Moreover, we are providing workshops in different sub-specialties, having experts giving a hands-on experience. At the end of the workshop, we give the participants a certificate of completion. These workshops allow doctors to learn and understand the new concepts in the constantly evolving field of cardiology.
Last year, we started a partnership with the Military Heart Academy, a very prestigious institution in Egypt. This collaboration provides them with a year-long hands-on training, that allows the doctors to receive the best preparation at the military hospitals to obtain practical experience. The doctors that participate are also provided with a certificate to give them the credit of hard working on getting new skills.
What makes you so passionate to work in this field?

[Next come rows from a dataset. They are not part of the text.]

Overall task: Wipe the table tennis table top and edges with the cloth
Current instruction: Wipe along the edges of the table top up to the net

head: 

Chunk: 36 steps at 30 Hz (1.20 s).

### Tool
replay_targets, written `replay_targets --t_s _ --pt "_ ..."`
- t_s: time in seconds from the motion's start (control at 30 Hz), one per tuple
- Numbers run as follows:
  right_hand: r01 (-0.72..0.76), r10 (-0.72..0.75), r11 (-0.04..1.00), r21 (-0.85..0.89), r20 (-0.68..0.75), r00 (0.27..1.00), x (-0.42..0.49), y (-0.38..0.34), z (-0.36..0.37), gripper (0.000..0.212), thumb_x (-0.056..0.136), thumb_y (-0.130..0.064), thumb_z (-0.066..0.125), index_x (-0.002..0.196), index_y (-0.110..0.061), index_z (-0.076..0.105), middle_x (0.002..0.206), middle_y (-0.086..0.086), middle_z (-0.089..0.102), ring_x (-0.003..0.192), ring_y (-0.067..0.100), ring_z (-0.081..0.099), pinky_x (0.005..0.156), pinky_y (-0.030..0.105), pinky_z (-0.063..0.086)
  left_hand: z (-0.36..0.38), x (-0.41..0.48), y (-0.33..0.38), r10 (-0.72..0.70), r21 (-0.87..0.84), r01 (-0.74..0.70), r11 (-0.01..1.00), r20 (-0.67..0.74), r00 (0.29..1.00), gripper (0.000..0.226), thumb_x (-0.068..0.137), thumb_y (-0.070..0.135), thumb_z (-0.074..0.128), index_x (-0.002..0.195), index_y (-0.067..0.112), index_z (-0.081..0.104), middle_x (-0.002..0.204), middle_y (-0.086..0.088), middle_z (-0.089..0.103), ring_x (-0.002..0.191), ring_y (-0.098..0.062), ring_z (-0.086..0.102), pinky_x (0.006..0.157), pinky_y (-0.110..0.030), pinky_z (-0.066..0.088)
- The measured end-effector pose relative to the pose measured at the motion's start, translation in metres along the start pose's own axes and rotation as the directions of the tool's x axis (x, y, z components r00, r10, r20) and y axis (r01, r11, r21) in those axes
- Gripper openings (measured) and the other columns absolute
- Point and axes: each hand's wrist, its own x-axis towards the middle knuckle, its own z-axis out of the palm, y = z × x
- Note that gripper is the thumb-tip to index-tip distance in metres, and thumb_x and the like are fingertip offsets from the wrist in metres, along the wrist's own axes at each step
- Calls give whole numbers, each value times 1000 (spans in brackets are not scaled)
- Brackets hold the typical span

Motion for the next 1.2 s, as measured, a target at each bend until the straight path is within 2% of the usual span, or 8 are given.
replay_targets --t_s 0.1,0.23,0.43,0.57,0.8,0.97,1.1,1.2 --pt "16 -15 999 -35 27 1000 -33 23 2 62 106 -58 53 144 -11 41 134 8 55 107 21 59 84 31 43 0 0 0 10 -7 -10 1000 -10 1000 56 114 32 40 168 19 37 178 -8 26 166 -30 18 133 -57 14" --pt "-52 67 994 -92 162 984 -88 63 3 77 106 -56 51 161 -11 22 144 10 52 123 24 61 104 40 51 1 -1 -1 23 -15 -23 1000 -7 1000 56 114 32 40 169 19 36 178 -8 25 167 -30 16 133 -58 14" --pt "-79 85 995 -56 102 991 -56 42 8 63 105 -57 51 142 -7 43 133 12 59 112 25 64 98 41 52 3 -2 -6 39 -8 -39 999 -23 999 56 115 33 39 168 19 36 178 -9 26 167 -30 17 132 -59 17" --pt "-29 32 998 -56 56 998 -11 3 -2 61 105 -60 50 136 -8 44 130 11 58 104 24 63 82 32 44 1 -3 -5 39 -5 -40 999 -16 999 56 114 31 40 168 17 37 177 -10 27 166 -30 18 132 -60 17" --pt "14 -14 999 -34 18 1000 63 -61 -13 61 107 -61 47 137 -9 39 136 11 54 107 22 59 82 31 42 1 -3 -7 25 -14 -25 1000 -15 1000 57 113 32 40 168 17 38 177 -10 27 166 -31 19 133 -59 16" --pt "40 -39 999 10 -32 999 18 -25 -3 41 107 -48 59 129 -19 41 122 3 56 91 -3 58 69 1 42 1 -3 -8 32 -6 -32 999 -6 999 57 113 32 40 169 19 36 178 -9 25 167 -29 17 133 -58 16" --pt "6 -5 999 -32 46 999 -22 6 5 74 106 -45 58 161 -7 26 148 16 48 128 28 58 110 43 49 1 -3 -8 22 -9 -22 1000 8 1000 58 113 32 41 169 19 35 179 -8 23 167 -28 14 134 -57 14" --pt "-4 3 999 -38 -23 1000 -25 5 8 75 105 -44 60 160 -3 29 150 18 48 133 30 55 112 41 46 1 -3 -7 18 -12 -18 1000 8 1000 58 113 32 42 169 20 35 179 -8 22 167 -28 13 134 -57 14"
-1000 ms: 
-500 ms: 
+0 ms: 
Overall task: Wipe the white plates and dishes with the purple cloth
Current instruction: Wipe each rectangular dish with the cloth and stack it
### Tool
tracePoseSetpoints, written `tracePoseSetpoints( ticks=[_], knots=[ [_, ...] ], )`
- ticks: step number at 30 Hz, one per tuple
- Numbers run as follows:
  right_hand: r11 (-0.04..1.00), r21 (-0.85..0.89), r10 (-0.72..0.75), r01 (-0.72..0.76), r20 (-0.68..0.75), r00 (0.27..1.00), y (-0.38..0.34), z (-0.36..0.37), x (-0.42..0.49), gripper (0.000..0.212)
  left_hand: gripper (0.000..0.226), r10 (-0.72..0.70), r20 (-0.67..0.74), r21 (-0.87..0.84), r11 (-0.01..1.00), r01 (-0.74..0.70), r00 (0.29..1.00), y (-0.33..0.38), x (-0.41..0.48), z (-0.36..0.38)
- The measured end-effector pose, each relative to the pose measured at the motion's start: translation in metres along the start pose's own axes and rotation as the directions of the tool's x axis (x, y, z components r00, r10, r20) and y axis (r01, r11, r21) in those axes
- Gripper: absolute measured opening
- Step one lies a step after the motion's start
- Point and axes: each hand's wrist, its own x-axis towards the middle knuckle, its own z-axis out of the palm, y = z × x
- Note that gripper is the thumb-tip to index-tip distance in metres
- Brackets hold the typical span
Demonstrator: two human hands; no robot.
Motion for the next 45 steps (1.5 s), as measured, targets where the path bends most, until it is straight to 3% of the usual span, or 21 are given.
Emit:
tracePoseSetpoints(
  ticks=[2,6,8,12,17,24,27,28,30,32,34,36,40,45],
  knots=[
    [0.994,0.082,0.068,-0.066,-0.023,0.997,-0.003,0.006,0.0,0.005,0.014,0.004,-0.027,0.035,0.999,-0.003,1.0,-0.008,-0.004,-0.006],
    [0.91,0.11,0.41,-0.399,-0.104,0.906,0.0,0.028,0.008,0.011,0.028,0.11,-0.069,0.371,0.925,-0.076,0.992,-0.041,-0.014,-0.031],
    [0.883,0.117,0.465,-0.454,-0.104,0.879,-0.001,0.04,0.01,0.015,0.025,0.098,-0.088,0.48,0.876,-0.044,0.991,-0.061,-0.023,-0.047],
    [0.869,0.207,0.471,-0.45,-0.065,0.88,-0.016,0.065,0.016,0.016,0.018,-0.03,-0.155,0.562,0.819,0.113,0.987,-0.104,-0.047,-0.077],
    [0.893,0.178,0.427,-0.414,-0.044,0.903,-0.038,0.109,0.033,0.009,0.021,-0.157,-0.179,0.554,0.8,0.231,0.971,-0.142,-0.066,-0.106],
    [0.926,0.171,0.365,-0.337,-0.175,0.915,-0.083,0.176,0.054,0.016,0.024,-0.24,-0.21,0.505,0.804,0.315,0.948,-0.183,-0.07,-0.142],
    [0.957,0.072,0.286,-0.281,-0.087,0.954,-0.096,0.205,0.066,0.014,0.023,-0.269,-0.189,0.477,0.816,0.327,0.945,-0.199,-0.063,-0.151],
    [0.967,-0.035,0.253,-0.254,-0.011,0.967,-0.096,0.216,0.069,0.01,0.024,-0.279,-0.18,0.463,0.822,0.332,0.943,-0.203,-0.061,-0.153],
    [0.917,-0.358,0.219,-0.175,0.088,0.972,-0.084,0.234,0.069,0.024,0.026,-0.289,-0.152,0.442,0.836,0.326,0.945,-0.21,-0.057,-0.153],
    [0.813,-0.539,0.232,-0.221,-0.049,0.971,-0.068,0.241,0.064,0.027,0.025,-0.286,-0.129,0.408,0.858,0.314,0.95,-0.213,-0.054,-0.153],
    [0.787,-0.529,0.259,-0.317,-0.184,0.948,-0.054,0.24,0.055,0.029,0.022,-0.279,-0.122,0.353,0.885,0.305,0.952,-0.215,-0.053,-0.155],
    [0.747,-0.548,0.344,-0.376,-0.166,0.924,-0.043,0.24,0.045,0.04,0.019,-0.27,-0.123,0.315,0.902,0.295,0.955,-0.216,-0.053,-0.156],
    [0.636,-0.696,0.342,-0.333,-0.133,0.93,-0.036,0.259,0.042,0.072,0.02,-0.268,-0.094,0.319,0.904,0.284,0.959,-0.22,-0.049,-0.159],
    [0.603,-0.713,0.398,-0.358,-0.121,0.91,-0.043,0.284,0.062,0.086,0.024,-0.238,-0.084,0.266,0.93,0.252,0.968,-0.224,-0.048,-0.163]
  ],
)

To be a doctor was always a dream for me. I became very passionate in the field of Cardiology after having the honour of learning from the best domestic and international doctors while I did a visiting fellowship at Harvard Medical School. Cardiovascular diseases are a big problem in this country, but most of them are preventable.
As a society, we changed the strategy three years ago and decided to focus on prevention, education, research and raising the knowledge level of our young cardiologists, by taking part in many national and international joint sessions, registries and partnerships around the year. This has changed the field of cardiology here in Egypt because it has given a clear goal of reducing cardiovascular diseases all over Egypt, which is the main vision of our society.
Could you please introduce the key activities and responsibilities of the Egyptian Society of Cardiology to our international audience?
The Egyptian Society of Cardiology is one of the oldest in the Middle East, having been established in 1951, and has as a mission for the prevention of cardiovascular diseases. We have a membership of over 3500 cardiologists. Cardiovascular diseases are one of the causes of mortality all over the world and in our country. According to our data, 47 percent of mortality in Egypt is due to cardiovascular diseases. Fortunately, we can prevent mortality related to cardiovascular diseases by having patient awareness and education workshops for our members. We have 15 working groups focused on every sub-specialty in cardiology, which are in charge of planning the workshops and educational activities.
Additionally, we have an event every year, CardioEgypt, which is a four-day conference. We have over six thousand people participating from all over the country and the world. Furthermore, we have awareness activities throughout the year that provide patients with the tools they need to prevent diseases such as heart failure.
The Society has partnerships with other organizations around the world such as the European Society of Cardiology and American Heart Association, American College of Cardiology with them we have joint sessions at international meetings.